(Beginning of Data segment)
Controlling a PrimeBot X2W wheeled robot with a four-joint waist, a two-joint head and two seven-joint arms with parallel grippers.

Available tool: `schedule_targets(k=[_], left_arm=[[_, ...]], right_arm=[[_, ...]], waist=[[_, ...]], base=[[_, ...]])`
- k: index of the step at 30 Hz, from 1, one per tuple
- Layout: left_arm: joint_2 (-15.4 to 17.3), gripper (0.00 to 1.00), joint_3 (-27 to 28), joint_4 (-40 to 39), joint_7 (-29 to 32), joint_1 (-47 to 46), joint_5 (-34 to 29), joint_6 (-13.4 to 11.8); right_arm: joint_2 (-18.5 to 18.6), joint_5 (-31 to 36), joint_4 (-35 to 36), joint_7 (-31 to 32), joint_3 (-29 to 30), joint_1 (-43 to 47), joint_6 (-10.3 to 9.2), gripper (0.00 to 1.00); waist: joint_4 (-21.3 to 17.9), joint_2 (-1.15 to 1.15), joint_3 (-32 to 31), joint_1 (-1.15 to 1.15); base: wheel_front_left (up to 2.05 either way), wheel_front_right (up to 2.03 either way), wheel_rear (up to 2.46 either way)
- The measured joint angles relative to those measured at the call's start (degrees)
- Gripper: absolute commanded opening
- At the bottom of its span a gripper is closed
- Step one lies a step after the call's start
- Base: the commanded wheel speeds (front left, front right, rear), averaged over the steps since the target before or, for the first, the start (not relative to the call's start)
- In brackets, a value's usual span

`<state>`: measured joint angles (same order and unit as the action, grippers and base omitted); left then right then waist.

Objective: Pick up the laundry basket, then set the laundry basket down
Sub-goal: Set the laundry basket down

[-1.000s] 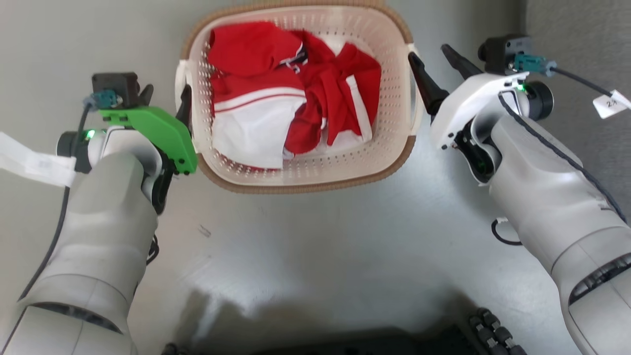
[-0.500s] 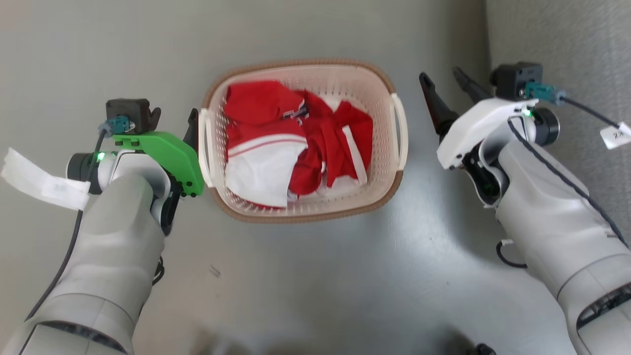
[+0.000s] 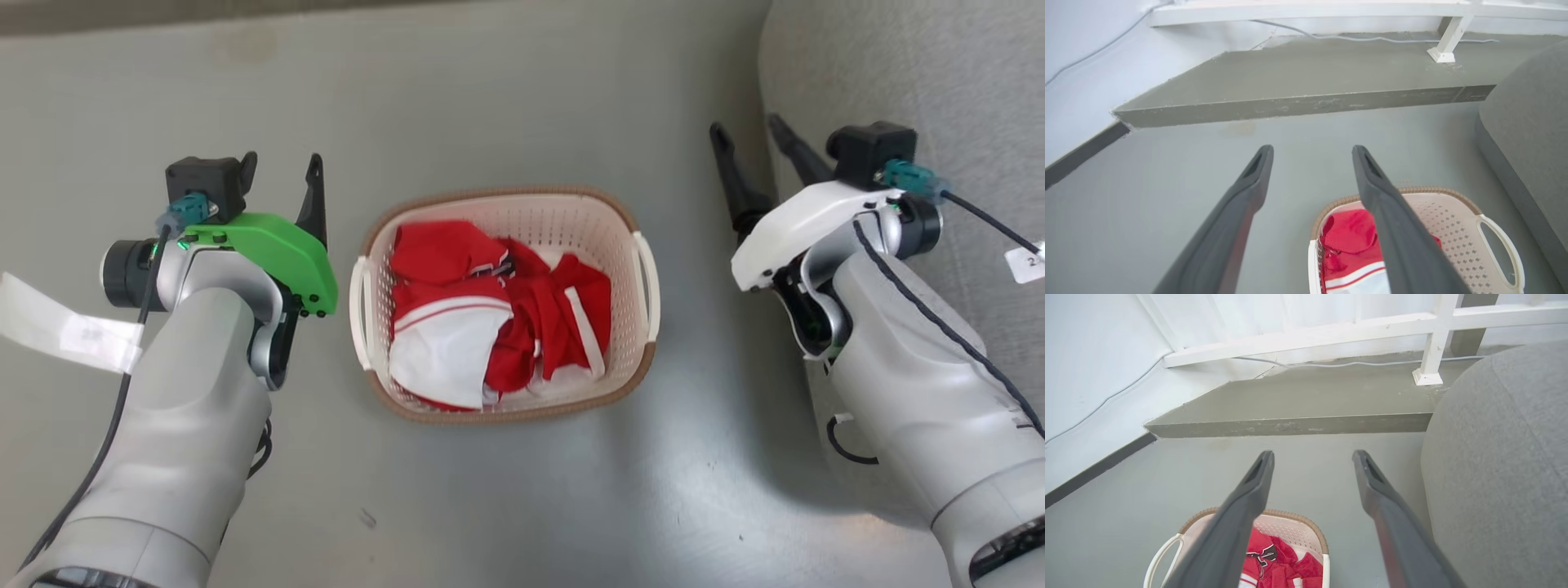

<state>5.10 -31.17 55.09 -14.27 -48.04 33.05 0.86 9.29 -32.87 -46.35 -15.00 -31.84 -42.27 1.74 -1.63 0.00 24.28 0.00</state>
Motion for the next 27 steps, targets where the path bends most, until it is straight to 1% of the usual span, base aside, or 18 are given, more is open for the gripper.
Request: schedule_targets(k=[3,9,11,14,18,19,24,27], left_arm=[[0.40,1.00,1.13,-3.43,-0.02,1.14,-1.25,-1.52],[1.25,1.00,2.90,-9.90,-0.15,4.28,-3.26,-3.68],[1.46,1.00,3.44,-12.34,-0.16,5.29,-3.70,-4.26],[2.24,1.00,4.14,-15.70,-0.16,7.16,-5.50,-5.19],[3.32,1.00,5.60,-19.91,-0.16,10.48,-6.65,-5.92],[3.49,1.00,5.98,-21.57,-0.16,12.55,-7.06,-5.95],[3.53,1.00,6.69,-25.60,-0.16,17.45,-8.36,-6.44],[3.49,1.00,6.98,-27.98,-0.16,20.14,-9.39,-6.51]], right_arm=[[0.30,1.66,3.14,0.00,1.40,0.96,-0.94,1.00],[0.55,3.54,8.88,0.00,4.08,4.64,-2.93,1.00],[0.70,4.77,10.50,0.00,4.69,5.95,-2.93,1.00],[0.63,5.68,12.87,0.00,5.36,7.88,-3.45,1.00],[0.57,6.94,16.10,0.00,6.34,10.30,-4.37,1.00],[0.57,8.03,17.37,0.00,6.73,11.56,-4.46,1.00],[0.81,9.07,20.24,0.00,8.01,15.64,-5.32,1.00],[1.01,9.28,21.70,0.00,8.92,18.12,-5.42,1.00]], waist=[[-0.12,0.00,-1.79,0.00],[-0.30,0.00,-4.62,0.00],[-0.29,0.00,-5.40,0.00],[-0.31,0.00,-6.54,0.00],[-0.46,0.00,-7.99,0.00],[-0.59,0.00,-8.73,0.00],[-0.81,0.00,-10.66,0.00],[-0.82,0.00,-11.83,0.00]], base=[[0.00,0.00,0.00],[0.00,0.00,0.00],[0.00,0.00,0.00],[0.00,0.00,0.00],[0.00,0.00,0.00],[0.00,0.00,0.00],[0.00,0.00,0.00],[0.00,0.00,0.00]])
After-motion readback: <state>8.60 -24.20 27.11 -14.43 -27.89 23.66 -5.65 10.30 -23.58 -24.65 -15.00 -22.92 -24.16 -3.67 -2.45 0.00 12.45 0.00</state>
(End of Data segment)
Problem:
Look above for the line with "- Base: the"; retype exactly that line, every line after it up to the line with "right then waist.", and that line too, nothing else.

Output below:
- Base: the commanded wheel speeds (front left, front right, rear), averaged over the steps since the target before or, for the first, the start (not relative to the call's start)
- In brackets, a value's usual span

`<state>`: measured joint angles (same order and unit as the action, grippers and base omitted); left then right then waist.

Nothing else is required to finish the exercise.